Теперь он уже не понимал, отчего согласился бежать вместе с Карандашом и Шныриком на эту пустую, холодную дачу. Шнырик, понятно, обиделся на отца, который решил подстричь его под полубокс. Карандаш убегал из дома уже много раз: для него эти побеги—дело привычное. А он, Акила?
После случайной, в гневе сорвавшейся реплики классной руководительницы, вдруг припомнившей ему старые дела, Акила впал в уныние, вязкое, тяжелое состояние. Ни управлять собою, ни предвидеть последствия своих поступков он уже не мог. Он случайно оказался в доме у Карандаша, когда туда прибежал злой, лохматый Шнырик и предложил укрыться на даче, пожить без школы, без взрослых, без тревог.
Акила подчинился автоматически. Написал записку матери: «Мама, ты не волнуйся, я убежал потому, что поссорился с учительницей. Хочу пожить один, в милицию не заявляй». Потом сложил в портфель фонарик, спички, два пакета с югославским супом, хлеб и соль в спичечной коробке, немножко бензина в бутылке, чтобы разжечь печь. Собираясь, он чувствовал, что на даче главные заботы лягут на него. Так и вышло. Шнырик-то ни нарезать лучины, ни поколоть дрова не умел, а Карандаш, едва Шнырик отворил дверь, сразу улегся и поднялся только, когда нагрелась печка и вскипел чай.
— Ну, Акила, быстрей толкай!
— Я что, ишак? Давай вместе.
— Не злись, у меня рука болит,— оправдался Шнырик.
— Что, от папаши влетело?—усмехнулся Карандаш, как обычно будто радуясь чужой беде.
— Да Вишняков... Как дурак, после уроков кулаками размахался... Он вообще что-то больно коро- литься стал. Кому нужен его паршивый портфель? Был бы кейс, как у Гришая...
— А кто его портфель свистнул? — заинтересовался Карандаш, видно, уже сообразив, что Шнырик знает про это больше, чем говорит.
— Я что, Шерлок Холмс?
Шнырик завелся, принялся ругать Вишнякова, переживая, что Карандаш все превращает в шутку и не горит к Вадику такой же неприязнью, какую Шнырик питал сам.
— Ну, заплакал!—Карандаш зевнул.— А журнал кто взял? Тоже ты? — как бы в шутку осведомился он.
— Я? — Шнырик вытаращил глаза.
— Не папа же римский его из учительской увел?
— Ясное дело, но мне-то зачем? У меня там ни одной двоечки нет. Это Акиле смысл есть.
— Долго думал?—Акила нахмурился и обиженно засопел.
Когда они бывали втроем и Карандаш начинал посмеиваться над Шныриком, тот всегда старался увернуться, перевести его внимание на Акилу. В такие минуты Шнырик был смешон и противен. Но Акила все равно терпел его. Из-за рыбок, наверное, не рвал со Шныриком, несмотря на обиды.

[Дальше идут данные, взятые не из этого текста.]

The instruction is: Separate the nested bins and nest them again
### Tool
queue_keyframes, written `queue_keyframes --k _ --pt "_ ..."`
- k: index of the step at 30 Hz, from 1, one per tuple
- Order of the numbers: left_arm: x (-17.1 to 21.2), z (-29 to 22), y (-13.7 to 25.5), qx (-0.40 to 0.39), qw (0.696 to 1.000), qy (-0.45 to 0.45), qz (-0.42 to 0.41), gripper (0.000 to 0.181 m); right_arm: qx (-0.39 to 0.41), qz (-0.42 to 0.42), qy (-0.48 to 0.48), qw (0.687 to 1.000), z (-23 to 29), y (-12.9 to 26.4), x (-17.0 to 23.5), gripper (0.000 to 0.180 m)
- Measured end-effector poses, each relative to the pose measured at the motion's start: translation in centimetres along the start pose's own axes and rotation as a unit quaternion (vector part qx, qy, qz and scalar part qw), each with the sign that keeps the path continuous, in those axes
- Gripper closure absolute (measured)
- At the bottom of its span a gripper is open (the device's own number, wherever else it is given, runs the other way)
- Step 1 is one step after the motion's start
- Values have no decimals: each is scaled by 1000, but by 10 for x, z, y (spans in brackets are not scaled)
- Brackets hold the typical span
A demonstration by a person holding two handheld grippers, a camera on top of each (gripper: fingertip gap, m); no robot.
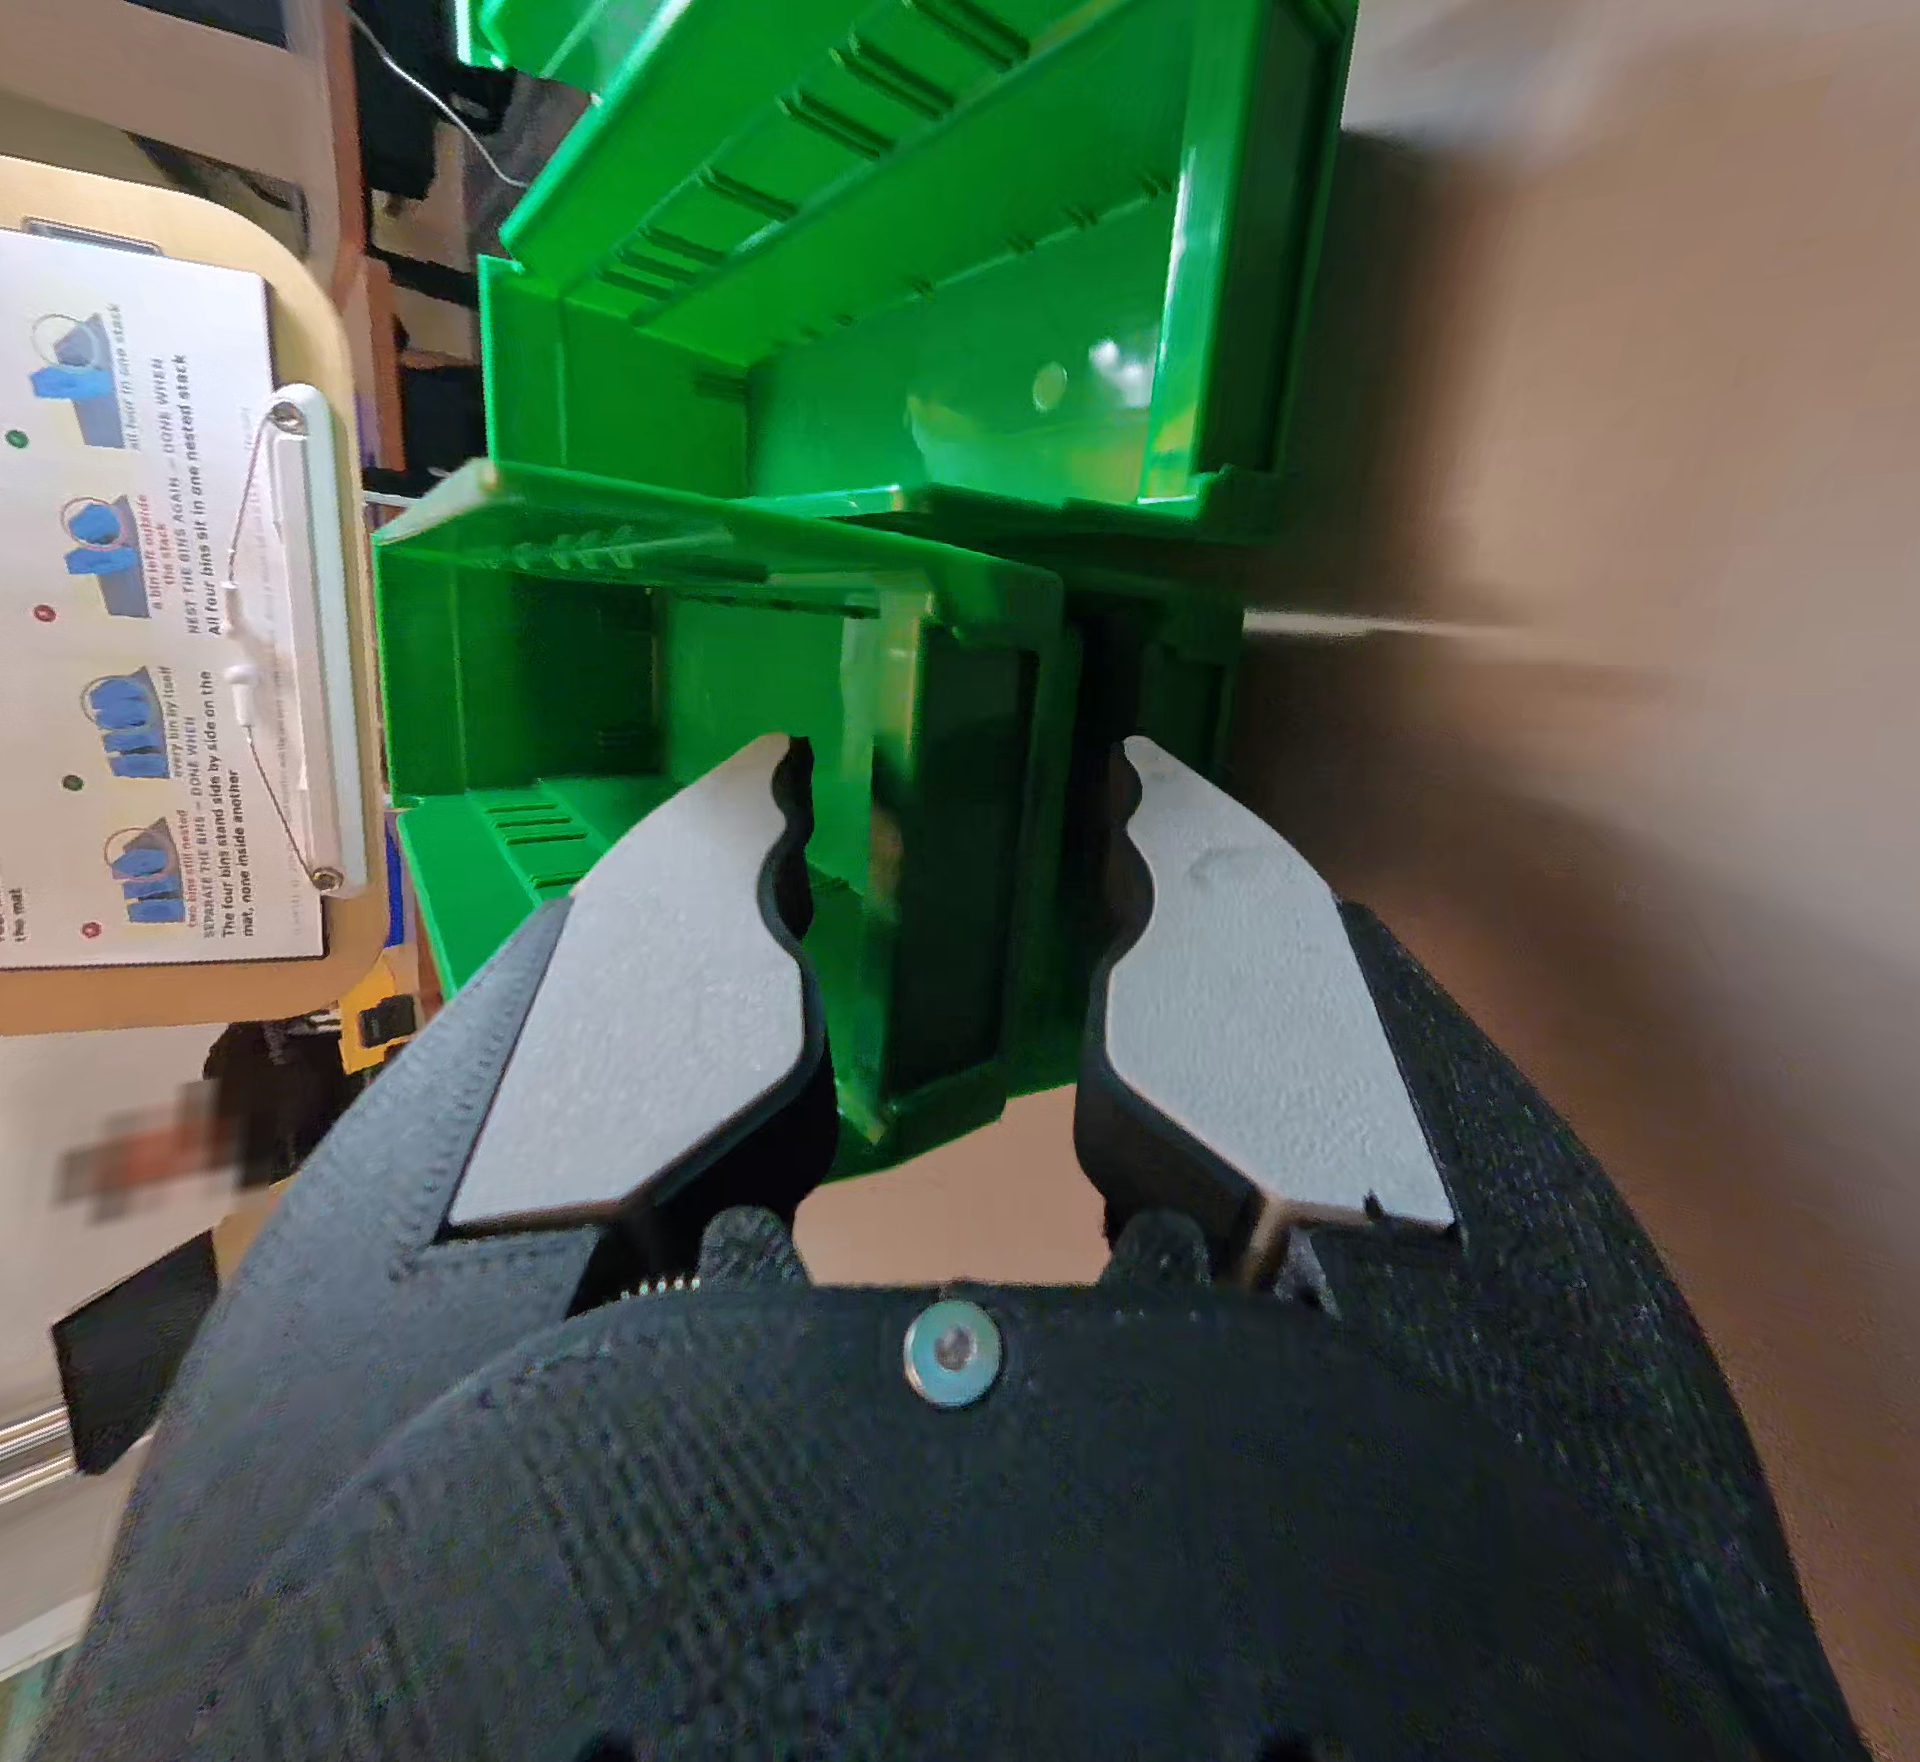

Рыбки — красные, золотые — неподвижно висели в изумрудной подсвеченной воде аквариума. Волшебные, нежные и невесомые... Огромными черными точками глаз приближались они к прозрачному стеклу аквариума и, едва заметно колыхнув хвостом, скользили вниз на дно...
Шнырик хвастался своими рыбками, переводил каждую из них на рубли — они, должно быть, и в самом деле стоили недешево.